The family that got out of the van next to our car in the parking lot looked like they had stepped out of Laura’s time, but they were Amish, a family paying tribute. Other little girls scampered around the grounds, wearing sunbonnets and long dresses, playing Laura from the books and television series.
I was reminded that Laura didn’t start writing the books until she was 65, when the stock market crash had wiped Laura and Almanzo out of their investments in their retirement. Then she wrote one about every two years, writing into her 80s. Once again, the museum helped sort out fact from the written memoirs, bringing new dimensions to the stories. And I gained new knowledge and appreciation for the accomplishments of the remarkable Rose Wilder Lane, Laura and Almanzo’s only surviving child, herself a renowned author, journalist, and political activist.
Our guide through the farm house and the little rock house that Rose built for her parents was a delight, an older woman who had actually known Laura and brought so much life to the tours. She was all that I love about small towns and Missourians with her openness, friendliness and sense of humor. I love the fact that Almanzo built the entire farmhouse in stages, using materials from the farm, taking 18 years to complete it. I love that the counters and cabinets in the kitchen were designed for his small wife, who was only 4’11”. He was only 5’4″, so everything was to scale. No wonder she was nicknamed “Half Pint” by her Pa. He built much of the furniture, including chairs that were low to the ground. I felt I knew Laura after seeing her favorite collections of china and the things she treasured around her, including her beloved library. I love the fact that she only got a refrigerator a year before she died. We take such things for granted. It’s typical that Rose bought the refrigerator, always wanting to bring her parents into the modern world.

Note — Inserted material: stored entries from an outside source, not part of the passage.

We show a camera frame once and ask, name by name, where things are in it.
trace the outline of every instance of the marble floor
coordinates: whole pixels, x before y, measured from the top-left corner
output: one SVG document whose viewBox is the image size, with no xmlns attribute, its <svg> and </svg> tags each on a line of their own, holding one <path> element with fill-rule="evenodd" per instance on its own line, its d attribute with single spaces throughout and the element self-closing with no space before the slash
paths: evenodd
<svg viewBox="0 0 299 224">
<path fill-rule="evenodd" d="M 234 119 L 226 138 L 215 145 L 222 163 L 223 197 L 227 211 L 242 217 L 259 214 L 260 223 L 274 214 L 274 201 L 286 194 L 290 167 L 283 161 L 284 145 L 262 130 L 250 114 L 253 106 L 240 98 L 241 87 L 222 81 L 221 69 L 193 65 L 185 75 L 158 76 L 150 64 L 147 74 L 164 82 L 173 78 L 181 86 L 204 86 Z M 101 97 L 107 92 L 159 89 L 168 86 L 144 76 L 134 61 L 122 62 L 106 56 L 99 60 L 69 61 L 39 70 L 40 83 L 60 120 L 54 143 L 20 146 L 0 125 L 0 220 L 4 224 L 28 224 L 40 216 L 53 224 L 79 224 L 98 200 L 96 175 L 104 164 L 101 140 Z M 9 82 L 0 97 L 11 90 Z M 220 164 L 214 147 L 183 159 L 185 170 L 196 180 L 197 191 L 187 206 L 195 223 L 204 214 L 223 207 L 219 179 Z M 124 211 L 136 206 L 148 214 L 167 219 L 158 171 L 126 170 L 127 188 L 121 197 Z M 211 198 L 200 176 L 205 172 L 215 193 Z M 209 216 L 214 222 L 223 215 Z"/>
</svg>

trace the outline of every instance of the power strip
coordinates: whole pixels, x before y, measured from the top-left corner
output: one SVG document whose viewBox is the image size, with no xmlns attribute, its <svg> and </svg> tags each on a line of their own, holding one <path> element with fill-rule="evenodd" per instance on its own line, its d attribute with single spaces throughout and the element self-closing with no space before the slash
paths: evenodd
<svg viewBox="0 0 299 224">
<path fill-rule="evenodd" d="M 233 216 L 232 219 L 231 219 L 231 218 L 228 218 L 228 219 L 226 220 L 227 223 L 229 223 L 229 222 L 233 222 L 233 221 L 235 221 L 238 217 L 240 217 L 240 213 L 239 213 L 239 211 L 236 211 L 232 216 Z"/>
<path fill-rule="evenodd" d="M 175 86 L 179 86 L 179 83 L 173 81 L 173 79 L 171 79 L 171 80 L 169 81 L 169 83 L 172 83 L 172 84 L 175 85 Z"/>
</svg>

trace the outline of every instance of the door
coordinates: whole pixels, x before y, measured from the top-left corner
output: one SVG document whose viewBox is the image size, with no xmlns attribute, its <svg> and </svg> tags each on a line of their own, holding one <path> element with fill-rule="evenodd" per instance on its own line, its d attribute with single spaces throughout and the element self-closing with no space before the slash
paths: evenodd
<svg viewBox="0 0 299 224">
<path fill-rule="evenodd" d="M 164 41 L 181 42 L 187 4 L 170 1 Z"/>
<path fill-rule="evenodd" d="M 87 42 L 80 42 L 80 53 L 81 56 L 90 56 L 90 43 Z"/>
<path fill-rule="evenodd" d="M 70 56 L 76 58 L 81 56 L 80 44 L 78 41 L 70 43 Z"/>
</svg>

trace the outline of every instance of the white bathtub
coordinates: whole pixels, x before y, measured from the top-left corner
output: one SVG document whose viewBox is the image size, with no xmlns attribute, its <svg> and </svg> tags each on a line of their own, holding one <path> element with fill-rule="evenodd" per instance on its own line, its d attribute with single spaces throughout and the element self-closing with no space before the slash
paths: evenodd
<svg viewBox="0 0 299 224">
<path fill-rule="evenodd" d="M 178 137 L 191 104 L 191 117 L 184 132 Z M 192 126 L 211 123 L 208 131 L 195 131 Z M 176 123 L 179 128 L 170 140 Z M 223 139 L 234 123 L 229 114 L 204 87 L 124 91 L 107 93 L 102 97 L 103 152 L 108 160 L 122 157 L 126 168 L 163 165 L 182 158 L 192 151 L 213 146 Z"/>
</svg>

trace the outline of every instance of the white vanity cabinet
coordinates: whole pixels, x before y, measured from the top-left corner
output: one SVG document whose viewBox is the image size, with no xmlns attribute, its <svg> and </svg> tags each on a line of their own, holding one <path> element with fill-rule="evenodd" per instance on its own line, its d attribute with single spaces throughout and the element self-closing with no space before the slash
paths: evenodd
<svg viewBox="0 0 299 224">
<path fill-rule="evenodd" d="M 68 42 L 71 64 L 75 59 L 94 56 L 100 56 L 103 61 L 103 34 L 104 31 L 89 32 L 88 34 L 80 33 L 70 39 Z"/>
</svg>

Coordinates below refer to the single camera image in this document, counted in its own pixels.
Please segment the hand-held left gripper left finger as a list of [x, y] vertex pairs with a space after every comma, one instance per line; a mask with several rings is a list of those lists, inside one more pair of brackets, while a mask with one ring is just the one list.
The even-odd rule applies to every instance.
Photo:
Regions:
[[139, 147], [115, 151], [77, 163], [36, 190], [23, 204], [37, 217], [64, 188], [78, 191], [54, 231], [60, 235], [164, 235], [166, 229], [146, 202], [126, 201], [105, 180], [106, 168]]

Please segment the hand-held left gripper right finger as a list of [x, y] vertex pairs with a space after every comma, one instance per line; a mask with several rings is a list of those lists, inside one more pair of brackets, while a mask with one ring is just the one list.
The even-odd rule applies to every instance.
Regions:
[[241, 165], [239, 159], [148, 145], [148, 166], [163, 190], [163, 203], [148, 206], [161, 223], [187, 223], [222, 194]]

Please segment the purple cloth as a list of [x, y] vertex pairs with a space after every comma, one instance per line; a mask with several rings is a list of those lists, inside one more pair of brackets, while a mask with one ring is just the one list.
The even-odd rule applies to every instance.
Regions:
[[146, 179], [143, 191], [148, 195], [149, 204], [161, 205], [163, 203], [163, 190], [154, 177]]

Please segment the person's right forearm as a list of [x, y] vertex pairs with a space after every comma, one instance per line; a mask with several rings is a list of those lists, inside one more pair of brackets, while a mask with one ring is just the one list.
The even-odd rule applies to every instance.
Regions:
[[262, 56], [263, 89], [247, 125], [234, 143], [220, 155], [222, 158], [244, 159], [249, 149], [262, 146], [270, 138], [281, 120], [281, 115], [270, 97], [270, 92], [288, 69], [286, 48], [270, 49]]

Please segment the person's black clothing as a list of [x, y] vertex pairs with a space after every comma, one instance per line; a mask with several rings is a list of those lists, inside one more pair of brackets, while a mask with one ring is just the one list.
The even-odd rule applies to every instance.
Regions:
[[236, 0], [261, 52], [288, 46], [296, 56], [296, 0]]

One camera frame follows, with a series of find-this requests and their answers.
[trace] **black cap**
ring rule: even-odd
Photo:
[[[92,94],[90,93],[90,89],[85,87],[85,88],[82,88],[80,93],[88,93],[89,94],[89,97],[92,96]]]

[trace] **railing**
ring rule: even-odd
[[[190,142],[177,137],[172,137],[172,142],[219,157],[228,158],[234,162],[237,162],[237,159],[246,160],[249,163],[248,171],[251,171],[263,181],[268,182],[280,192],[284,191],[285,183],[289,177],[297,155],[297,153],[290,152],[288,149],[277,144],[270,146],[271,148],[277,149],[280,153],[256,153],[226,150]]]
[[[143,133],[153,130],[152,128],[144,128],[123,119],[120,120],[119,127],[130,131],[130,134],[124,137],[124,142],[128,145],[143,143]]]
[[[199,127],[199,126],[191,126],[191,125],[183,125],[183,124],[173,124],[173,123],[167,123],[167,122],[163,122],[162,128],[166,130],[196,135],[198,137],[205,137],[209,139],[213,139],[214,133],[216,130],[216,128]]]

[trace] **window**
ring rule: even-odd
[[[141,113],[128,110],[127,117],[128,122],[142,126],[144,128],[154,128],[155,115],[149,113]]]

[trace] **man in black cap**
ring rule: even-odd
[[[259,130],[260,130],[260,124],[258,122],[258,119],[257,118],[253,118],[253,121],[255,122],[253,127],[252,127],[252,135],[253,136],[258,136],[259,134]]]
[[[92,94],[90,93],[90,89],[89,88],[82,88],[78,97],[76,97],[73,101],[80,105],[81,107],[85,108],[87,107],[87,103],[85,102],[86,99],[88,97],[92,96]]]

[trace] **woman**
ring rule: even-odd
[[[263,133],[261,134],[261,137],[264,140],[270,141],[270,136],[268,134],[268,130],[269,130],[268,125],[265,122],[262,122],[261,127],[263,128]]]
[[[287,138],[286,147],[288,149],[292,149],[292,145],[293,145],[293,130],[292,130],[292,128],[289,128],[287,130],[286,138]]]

The little rock house that was a Christmas gift from Rose to her parents was built from a Sears & Roebuck plan using rocks from the property, supervised by Almanzo. This is the house where Laura actually wrote her first four books in the Little House series, marching up the hill to the farmhouse to discuss them with Rose, who helped with editing and shaping these stories for publication.
I would love to have listened to these two strong willed women argue over the drafts of the books, each fighting for one change or another. And Almanzo, walking with his cane since his stroke early in their marriage, walked down the rock stairs to the field below to milk the goats and carry the milk to the other end of the field to store in the spring house. I also love that Rose bought them a car in 1923 and they loved it, using it to take trips to California and Minnesota and nearby Springfield whenever they felt like getting out. Almanzo and Laura were the true story of how our country grew. 
I hadn’t planned to visit both places when I left home, but they made nice bookends to the trip. Two of my favorites when I read their works and even more beloved now that I can see them in their homes and know so much more about them as real people who looked back on their childhoods, discarded the worst memories and transformed the best into stories that continue to inspire readers of all ages today, teaching us about the strength of human nature, the joy in relationships, and the humor in mankind. Classics in every sense of the word.